Wednesday, March 5, 2003

Since its inception in 1961, more than 168,000 Americans have volunteered for the Peace Corps, an international volunteer organization that provides educational and technical assistance around the globe. Currently, the Peace Corps has some 7,000 volunteers in the field, but officials hope that number can be increased to 15,000 over the next five years.

Recently, a Peace Corps recruiter was in Cape Girardeau visiting with students at Southeast Missouri State University and others from the community. His reception was similar to that all over the country.
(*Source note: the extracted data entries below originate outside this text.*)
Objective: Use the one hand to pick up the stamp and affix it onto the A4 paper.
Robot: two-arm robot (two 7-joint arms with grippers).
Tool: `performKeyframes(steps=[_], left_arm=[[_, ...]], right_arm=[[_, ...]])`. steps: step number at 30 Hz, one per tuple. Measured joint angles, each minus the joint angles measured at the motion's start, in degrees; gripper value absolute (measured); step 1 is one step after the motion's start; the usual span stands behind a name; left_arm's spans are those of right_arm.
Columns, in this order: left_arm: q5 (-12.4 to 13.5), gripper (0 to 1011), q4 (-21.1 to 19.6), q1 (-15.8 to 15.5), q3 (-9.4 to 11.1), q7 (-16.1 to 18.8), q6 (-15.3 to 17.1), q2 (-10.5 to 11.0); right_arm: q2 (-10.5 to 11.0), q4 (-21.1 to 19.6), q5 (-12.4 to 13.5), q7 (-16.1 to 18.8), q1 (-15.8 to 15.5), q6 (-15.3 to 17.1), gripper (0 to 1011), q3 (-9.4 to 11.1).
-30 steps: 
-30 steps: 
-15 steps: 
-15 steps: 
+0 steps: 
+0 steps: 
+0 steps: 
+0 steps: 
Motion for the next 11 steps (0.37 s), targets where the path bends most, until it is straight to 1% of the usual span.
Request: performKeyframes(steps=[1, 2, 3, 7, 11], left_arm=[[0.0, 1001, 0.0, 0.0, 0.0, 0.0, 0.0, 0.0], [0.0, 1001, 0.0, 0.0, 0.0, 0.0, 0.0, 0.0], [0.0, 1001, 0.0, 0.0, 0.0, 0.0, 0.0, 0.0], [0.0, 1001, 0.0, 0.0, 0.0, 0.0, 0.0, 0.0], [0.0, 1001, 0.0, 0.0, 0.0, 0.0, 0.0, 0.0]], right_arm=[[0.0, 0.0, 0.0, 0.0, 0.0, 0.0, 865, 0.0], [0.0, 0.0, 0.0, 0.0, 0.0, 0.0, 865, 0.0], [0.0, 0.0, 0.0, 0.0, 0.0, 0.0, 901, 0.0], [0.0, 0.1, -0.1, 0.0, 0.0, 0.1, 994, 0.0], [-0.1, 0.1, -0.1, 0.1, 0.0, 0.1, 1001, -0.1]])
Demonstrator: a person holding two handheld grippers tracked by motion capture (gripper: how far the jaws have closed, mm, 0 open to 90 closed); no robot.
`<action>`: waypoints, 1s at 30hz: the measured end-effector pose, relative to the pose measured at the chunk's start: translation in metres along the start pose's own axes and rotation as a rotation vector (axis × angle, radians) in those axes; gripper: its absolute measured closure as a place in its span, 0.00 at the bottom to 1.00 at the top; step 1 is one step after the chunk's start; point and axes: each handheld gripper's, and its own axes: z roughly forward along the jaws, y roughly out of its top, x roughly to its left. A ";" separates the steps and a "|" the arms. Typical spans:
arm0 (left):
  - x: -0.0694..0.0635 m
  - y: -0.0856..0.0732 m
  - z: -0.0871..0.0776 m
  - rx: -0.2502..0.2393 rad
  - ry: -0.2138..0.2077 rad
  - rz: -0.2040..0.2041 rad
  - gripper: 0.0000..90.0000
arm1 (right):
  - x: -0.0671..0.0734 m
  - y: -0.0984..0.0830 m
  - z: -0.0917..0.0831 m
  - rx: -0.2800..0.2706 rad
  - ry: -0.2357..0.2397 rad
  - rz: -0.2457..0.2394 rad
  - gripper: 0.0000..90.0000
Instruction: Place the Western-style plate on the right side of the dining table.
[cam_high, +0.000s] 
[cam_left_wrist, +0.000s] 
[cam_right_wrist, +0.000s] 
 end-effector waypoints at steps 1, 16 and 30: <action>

There is still a great deal of interest in serving as a volunteer with little pay but huge personal rewards.

Volunteers must be at least 18 years old and must commit at least 27 months (three months of training and two years of service) to the Peace Corps. They receive a small monthly stipend and health benefits. After two years, volunteers are entitled to a $6,000 readjustment allowance and hiring preferences for federal jobs.

The Peace Corps says being a volunteer is "the toughest job you'll ever love." But don't be misled by the opportunity to live abroad and share a particular skill. It's hard work that is often performed where running water, indoor toilets and climate-controlled environments are luxuries -- if they exist at all.

In spite of this, there is an attraction to the Peace Corps that is rarely matched by other opportunities for volunteer service. In the process, thousands of Americans have enriched their lives while raising the standard of living somewhere else on our planet.